FEDERAL RESERVE BANK OF RICHMOND.

No. 3266.

Circuit Court of Appeals, Fourth Circuit.

June 13, 1932.

*618 R. A. Nunn and R. E. Whitehurst, both of New Bern, N. C. (W. B. R. Guion, of New Bern, N. C., on the brief), for appellants.

Newton D. Baker, of Cleveland, Ohio (M. G. Wallace, of Richmond, Va., and W. H. Lee, of New Bern, N. C., on the brief), for appellee.
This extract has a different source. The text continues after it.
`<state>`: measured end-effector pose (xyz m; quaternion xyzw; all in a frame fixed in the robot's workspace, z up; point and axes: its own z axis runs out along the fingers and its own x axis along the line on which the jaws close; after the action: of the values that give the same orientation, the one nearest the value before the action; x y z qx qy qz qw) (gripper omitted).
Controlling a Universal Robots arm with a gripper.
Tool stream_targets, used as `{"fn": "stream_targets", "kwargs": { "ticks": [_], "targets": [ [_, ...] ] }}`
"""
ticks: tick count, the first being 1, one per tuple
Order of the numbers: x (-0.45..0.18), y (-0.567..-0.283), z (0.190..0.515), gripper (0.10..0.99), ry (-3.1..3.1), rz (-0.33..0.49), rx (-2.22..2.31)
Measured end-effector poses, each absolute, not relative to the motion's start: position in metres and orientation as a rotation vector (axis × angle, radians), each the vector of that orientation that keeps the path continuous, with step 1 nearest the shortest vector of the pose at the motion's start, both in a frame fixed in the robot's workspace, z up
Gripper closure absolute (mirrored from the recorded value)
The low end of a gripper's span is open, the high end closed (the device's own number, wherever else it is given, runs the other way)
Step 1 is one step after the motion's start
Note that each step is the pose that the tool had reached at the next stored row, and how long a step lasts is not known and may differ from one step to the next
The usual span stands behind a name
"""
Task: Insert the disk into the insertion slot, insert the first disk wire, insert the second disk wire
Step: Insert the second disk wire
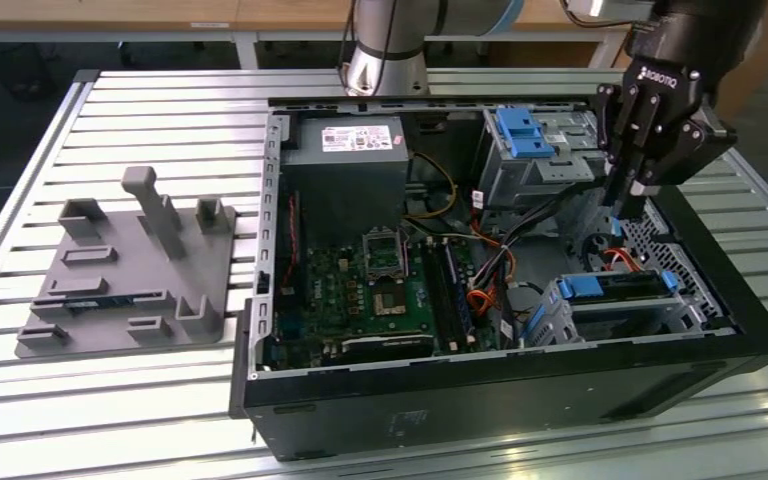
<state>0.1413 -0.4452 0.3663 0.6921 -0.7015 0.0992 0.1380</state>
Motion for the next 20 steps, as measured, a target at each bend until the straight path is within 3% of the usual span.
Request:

Before PARKER, NORTHCOTT, and SOPER, Circuit Judges.

PARKER, Circuit Judge.

This is an appeal from a final decree dismissing a bill of complaint and intervening petitions adopting its allegations. The complainants were stockholders and creditors of the failed National Bank of New Bern and creditors of the failed First National Bank of New Bern, which prior to its failure had taken over the assets and assumed the liabilities of the former. The bill was filed in behalf of complainants and others similarly situated against the Federal Reserve Bank of Richmond; and the National Bank of New Bern and the receiver of the First National Bank of New Bern were made defendants, under an allegation that the suit was instituted to enforce rights of the National Bank transferred to the First National Bank which the receiver of the latter, notwithstanding demand by complainants, had refused to enforce. A motion to dismiss was made on the grounds of misjoinder of parties and causes of action and failure to comply with Equity Rule 27 (28 USCA § 723), as well as upon the ground that the bill was without equity. As we are of opinion that the bill was properly dismissed on the last ground, it is not necessary to consider the others.

The bill, which alleges four causes of action, sets forth the following facts basic as to all of them: In the year 1923 the People's Bank of New Bern was found to be involved, and its assets were taken over, and its liabilities assumed by the National Bank of New Bern, at the instance of the defendant Federal Reserve Bank, whose officers promised to extend to the National Bank "such additional accommodations in the way of discounts as would be necessary to meet the additional burden" thus assumed by it. The National Bank was indebted to the Reserve Bank at the time; and shortly thereafter the latter, notwithstanding its agreement, required the National Bank to put up additional collateral to its indebtedness to an amount equal to 50 per cent. of the face of the paper previously rediscounted. In 1925 additional collateral to an amount equal to 50 per cent. of the loans and advancements was required, with the result that the Reserve Bank held marginal collateral in an amount equal to the value of the paper rediscounted with it, or approximately $208,000. The amount of the rediscounts and the marginal collateral remained approximately the same from 1925, substitutions being made in the paper rediscounted and also in the paper held as collateral. On March 19, 1929, the First National Bank of New Bern was organized and took over the assets and assumed the liabilities of the National Bank. The First National Bank became insolvent and was placed in the hands of a receiver on October 26, 1929.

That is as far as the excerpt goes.